E tuttavia sarebbe troppo semplice liquidare la questione come un errore. Non solo perché la candidatura resta in piedi col pieno sostegno del PC e del PRC. Ma anche perché la candidatura di Maddalena è in ultima analisi il riflesso condizionato di un orientamento politico culturale aclassista presente da tempo nella galassia post-Rifondazione. È l'eterna ricerca di candidati civici, al di sopra dei partiti e della classi, nel nome della Costituzione (borghese) di De Gasperi e Togliatti come “Costituzione di tutti”. È la ricerca che ha selezionato Ingroia e Di Pietro, poi Barbara Spinelli, e oggi De Magistris, recentemente proposto dal PRC come candidato dell'alternativa per le prossime elezioni politiche.
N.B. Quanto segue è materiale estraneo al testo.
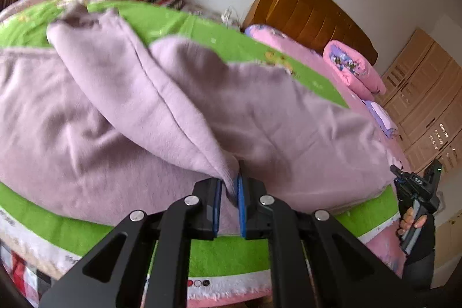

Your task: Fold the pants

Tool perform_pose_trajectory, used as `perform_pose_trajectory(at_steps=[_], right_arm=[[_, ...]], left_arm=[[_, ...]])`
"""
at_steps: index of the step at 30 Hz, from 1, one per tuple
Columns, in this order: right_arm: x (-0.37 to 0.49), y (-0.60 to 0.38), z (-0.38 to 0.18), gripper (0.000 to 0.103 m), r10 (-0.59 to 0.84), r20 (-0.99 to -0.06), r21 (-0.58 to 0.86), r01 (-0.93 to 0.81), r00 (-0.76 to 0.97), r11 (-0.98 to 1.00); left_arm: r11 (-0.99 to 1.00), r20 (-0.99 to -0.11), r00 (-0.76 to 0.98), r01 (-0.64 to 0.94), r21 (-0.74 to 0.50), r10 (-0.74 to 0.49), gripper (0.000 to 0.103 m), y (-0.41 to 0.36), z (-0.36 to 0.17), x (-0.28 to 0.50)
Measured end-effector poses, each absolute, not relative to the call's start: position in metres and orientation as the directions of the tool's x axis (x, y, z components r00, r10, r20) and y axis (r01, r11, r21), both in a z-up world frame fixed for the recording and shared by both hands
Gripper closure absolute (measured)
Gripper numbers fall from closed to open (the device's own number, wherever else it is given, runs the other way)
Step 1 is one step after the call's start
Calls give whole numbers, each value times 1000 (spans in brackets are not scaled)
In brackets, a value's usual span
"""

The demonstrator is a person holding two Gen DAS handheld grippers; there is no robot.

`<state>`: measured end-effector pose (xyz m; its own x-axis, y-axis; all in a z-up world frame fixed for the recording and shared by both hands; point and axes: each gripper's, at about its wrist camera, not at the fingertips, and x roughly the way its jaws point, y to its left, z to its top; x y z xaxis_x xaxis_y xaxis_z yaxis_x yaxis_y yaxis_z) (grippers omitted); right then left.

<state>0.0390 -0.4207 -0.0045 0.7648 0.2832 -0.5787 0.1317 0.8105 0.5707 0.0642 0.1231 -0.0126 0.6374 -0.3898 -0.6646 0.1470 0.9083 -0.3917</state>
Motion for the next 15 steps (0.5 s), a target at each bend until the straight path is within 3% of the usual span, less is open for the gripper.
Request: perform_pose_trajectory(at_steps=[7, 8, 9, 11, 13, 15], right_arm=[[35, -425, -26, 96, 277, -595, 591, 177, 754, 787], [35, -424, -24, 95, 280, -592, 596, 178, 756, 783], [35, -423, -24, 86, 293, -585, 611, 172, 756, 773], [33, -418, -22, 73, 324, -570, 642, 163, 755, 749], [28, -407, -18, 60, 361, -549, 669, 137, 754, 730], [28, -395, -17, 60, 401, -541, 687, 112, 739, 718]], left_arm=[[912, -698, 606, 120, -393, -381, 90, 122, -40, 61], [914, -700, 607, 123, -386, -378, 88, 122, -39, 60], [913, -696, 609, 128, -388, -381, 87, 122, -38, 59], [906, -686, 613, 129, -403, -392, 63, 123, -37, 59], [891, -664, 622, 130, -435, -415, 47, 123, -35, 57], [881, -645, 633, 137, -452, -429, 42, 120, -32, 57]])
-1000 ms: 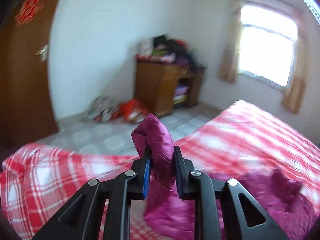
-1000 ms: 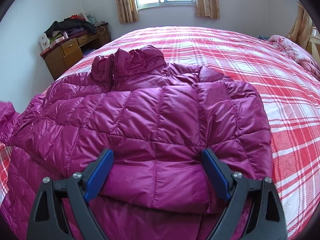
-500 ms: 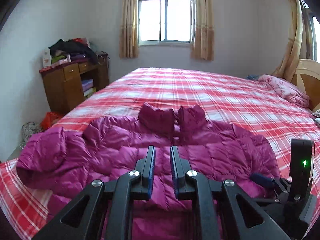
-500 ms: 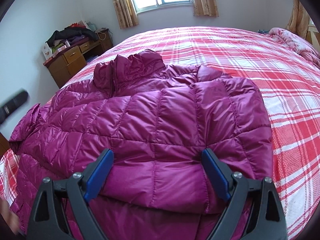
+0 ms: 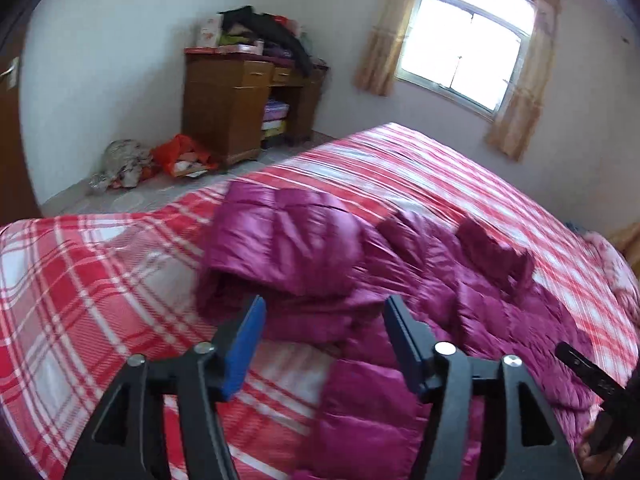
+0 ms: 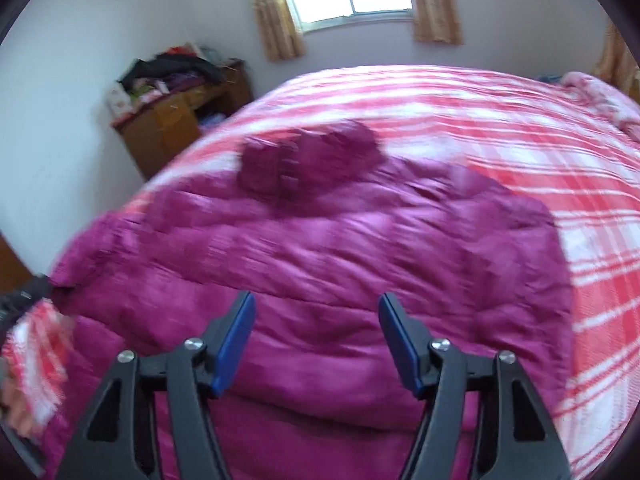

Persone certo diverse tra loro in fatto di biografie personali, ma tutte attinte da un vivaio populista di sinistra. Che può anche mimare, all'occasione, una retorica sociale antiliberista, spesso peraltro declinata in chiave sovranista e patriottica (“difesa della sovranità dell'Italia dalla finanza tedesca e dalla burocrazia di Bruxelles”, ecc. ecc.), come spesso fa anche la cultura reazionaria. Ma assumere queste pose come prova di affidabilità, anche solo democratica, significa prendere lucciole per lanterne e andare inevitabilmente a schiantarsi.
E infatti. Ogni volta i candidati civici prescelti cui viene affidato (sempre solennemente) il futuro della sinistra, si rivelano bidoni autocentrati, unicamente vincolati al mandato del proprio ego e delle proprie ambizioni. Ogni volta segue l'immancabile autocritica, più o meno impacciata, di chi li ha proposti. Ma ogni volta si ricomincia da capo come se nulla fosse accaduto. L'infortunio di Maddalena antiabortista non è minore dell'infortunio di Ingroia e Di Pietro questurini, contrari persino all'indagine sulla polizia del G8 di Genova. Quando si cercano candidati al di sopra delle classi, “amici del popolo” (e dello Stato), è un esito fatale. Non un'eccezione ma la norma, aggravata dalla coazione a ripetere.
Come Partito Comunista dei Lavoratori ritroviamo in tutto questo una ragione in più per confermare la nostra politica classista, proprio per questo coerente anche sul terreno democratico. Una sinistra che non ritrovi coerentemente il proprio campo di classe difficilmente avrà un futuro diverso dal suo presente.